Фактические параллели между Витгенштейном и Фуко впечатляют, даже если не брать во внимание психодинамическую сторону bioi paralleloi двух гомосексуалов, двух рано проявившихся талантов, которым после фазы далеко зашедших попыток самоуничтожения удалась своего рода самотерапия. Заметка Витгенштейна от 1948 года: «Я слишком мягкий, слишком слабый и поэтому слишком ленивый, чтобы совершить что-либо значимое. Трудолюбие великих является, помимо прочего, признаком их силы, не говоря уже об их внутреннем богатстве», – насколько мне известно, эта фраза до сих пор не анализировалась в свете исследований Фуко о практиках исповеди. Можно было бы легко поверить, что эти строки были написаны после встречи Витгенштейна с Фуко – однако работы Фуко до 1975 года вызывали бы у Витгенштейна скорее презрение, чем восхищение, потому что он считал бы его ранний и средний стиль невыносимым. Сочинения же, изданные посмертно, он, скорее всего, считал бы шедеврами ясности, свободной от маньеризма, каковыми они и являются.

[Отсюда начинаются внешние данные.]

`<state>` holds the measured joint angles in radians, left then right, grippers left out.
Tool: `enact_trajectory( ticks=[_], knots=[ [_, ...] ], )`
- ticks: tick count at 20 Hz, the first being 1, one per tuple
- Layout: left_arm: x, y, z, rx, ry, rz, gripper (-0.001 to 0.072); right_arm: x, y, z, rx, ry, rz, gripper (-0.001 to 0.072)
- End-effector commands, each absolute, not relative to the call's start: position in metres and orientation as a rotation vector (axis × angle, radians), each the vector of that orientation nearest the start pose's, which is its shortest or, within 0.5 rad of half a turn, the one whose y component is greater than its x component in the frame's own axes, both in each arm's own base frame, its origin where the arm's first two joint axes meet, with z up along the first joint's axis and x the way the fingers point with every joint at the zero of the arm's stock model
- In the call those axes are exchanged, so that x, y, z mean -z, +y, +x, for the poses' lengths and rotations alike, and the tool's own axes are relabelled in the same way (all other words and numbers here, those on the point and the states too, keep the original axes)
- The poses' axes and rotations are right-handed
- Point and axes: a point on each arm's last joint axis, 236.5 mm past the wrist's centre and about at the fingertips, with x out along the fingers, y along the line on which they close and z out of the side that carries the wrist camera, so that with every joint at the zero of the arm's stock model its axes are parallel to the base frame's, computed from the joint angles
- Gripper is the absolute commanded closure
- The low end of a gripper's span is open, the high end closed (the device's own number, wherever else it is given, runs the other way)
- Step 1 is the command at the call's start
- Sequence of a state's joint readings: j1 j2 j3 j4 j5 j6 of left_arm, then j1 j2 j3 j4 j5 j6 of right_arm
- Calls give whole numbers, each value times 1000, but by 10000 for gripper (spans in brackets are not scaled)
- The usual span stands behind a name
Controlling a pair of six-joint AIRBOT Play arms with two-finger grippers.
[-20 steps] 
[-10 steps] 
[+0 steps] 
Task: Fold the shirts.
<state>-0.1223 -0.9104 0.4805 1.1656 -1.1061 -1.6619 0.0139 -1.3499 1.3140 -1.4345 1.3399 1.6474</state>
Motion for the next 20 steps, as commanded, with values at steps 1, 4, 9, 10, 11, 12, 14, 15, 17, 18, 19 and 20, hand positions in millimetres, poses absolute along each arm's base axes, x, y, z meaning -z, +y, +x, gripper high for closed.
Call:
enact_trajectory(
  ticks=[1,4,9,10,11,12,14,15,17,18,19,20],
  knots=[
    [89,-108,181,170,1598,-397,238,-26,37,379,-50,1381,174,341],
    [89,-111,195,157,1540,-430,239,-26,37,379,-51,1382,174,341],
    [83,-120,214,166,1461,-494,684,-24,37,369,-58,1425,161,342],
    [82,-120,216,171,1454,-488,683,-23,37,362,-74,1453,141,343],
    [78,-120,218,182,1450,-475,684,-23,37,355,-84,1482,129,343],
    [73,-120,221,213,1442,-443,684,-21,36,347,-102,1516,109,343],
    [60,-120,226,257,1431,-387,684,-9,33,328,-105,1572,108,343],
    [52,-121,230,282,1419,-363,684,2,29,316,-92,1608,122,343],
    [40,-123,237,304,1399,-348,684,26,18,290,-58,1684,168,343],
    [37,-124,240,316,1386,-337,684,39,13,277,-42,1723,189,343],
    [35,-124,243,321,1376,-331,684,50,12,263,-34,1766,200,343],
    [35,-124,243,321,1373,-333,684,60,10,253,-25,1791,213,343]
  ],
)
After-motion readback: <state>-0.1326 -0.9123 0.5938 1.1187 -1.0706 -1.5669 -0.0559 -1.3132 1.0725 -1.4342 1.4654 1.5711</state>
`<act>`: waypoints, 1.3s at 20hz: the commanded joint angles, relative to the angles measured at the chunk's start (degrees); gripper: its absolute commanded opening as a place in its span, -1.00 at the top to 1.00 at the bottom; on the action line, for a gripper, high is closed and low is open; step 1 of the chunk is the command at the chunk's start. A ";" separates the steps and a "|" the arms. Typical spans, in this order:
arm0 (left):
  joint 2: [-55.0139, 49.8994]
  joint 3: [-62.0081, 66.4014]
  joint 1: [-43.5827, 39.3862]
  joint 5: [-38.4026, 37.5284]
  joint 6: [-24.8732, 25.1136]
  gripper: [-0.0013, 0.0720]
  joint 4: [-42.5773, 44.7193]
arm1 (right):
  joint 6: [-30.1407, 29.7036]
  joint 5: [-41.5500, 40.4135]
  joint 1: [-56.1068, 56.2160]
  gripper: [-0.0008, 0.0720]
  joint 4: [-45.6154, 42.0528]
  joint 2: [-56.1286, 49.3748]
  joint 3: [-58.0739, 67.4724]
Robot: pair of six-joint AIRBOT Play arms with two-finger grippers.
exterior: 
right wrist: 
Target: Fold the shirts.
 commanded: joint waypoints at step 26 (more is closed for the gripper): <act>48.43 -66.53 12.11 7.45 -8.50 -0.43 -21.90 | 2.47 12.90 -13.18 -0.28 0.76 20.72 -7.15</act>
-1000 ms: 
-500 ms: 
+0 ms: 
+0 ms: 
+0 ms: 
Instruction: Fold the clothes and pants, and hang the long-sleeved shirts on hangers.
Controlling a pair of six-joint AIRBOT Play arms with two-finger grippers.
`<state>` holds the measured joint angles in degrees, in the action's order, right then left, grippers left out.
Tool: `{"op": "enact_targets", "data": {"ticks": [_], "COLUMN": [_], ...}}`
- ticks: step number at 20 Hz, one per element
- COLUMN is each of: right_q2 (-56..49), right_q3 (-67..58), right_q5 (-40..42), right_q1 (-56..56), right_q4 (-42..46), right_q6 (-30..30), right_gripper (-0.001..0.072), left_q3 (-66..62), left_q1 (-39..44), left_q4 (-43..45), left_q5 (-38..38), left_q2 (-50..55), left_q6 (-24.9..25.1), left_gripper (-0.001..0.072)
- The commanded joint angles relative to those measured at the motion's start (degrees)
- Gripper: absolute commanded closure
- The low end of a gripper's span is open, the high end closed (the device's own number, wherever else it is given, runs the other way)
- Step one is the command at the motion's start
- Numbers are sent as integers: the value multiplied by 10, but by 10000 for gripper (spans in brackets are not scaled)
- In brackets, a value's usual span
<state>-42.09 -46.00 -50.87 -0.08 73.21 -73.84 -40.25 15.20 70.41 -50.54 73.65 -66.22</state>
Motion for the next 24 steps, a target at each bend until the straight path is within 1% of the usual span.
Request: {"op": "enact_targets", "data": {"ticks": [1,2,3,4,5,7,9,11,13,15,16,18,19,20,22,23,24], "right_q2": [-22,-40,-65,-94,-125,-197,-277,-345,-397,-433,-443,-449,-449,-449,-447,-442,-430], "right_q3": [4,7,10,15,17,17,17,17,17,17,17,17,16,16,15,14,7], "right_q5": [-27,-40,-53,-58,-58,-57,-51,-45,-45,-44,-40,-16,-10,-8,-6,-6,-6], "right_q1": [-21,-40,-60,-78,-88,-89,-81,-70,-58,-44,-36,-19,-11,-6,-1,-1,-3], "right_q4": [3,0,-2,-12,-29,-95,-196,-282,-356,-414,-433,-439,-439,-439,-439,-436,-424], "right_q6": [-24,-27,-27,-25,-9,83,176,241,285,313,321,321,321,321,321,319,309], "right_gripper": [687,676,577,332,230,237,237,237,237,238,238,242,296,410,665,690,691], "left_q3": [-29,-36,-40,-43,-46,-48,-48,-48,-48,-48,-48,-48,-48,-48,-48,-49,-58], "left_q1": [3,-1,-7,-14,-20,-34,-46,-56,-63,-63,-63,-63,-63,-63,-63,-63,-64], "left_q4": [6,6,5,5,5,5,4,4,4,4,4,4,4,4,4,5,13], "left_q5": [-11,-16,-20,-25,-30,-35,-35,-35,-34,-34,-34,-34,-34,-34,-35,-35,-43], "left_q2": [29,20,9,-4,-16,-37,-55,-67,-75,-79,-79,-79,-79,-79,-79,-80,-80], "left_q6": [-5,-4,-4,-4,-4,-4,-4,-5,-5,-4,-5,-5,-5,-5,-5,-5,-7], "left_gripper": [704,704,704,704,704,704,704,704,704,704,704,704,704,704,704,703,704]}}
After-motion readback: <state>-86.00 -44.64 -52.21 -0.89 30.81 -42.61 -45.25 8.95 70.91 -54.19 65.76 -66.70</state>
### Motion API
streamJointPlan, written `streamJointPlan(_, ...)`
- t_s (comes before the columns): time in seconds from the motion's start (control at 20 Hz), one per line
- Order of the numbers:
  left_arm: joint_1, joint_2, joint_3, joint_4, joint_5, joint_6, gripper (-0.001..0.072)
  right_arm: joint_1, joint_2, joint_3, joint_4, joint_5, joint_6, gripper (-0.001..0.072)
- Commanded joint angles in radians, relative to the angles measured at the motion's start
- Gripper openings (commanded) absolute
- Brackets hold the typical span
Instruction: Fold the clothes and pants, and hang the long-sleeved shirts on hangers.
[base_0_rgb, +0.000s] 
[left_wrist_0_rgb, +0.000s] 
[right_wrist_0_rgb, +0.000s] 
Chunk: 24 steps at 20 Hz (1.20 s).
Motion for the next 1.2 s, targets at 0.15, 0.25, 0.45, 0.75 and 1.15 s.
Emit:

Однако наибольшее родство этих двух мыслителей обнаруживается в истории их влияния. И у того, и у другого точка наибольшей имитируемости является триггером их академического успеха, поскольку и в том и в другом случае она оказывается точкой крайне многоговорящей неясности. У Витгенштейна мы видели, как теория языковых игр превратилась в заблуждение Ordinary Language обыденного языка; в случае с Фуко легко понять, почему критическому конформизму его теория дискурса казалась легкой добычей. Никто и не подозревал, какие изыскания по горизонтали пришлось провести этому странному архивариусу, прежде чем он смог вернуться к уже не трагической вертикальности. Все эти исследования об убежищах, клиниках, психиатрических лечебницах, полиции и тюрьмах считались несколько извращенной формой социальной критики, а ее лирически стимулированная скрупулезность удостаивалась всяческих похвал. Ни один читатель не осознавал, что они всегда были еще и аскетическими упражнениями по формированию себя во избежание третьей попытки самоубийства, и, возможно, сам автор не всегда отдавал себе в этом отчет. Его настойчивое стремление к анонимности авторства было направлено в ту же сторону: там, где Никто, некому и покончить с собой. Поэтому велика была растерянность, когда поздний Фуко с иронией раскрепощенного резко развернулся и отделался от свиты критикующих и ниспровергающих. Те же, кто всё-таки хотел оставаться в его фарватере, утешали себя часто повторяемым утверждением, что философия – это не дисциплина, а деятельность, которая «пересекает» дисциплины. Тем самым он предоставил последнее убежище анархо-критицистскому китчу, а если говорить правду – лени, которая хочет верить, что она подрывная сила.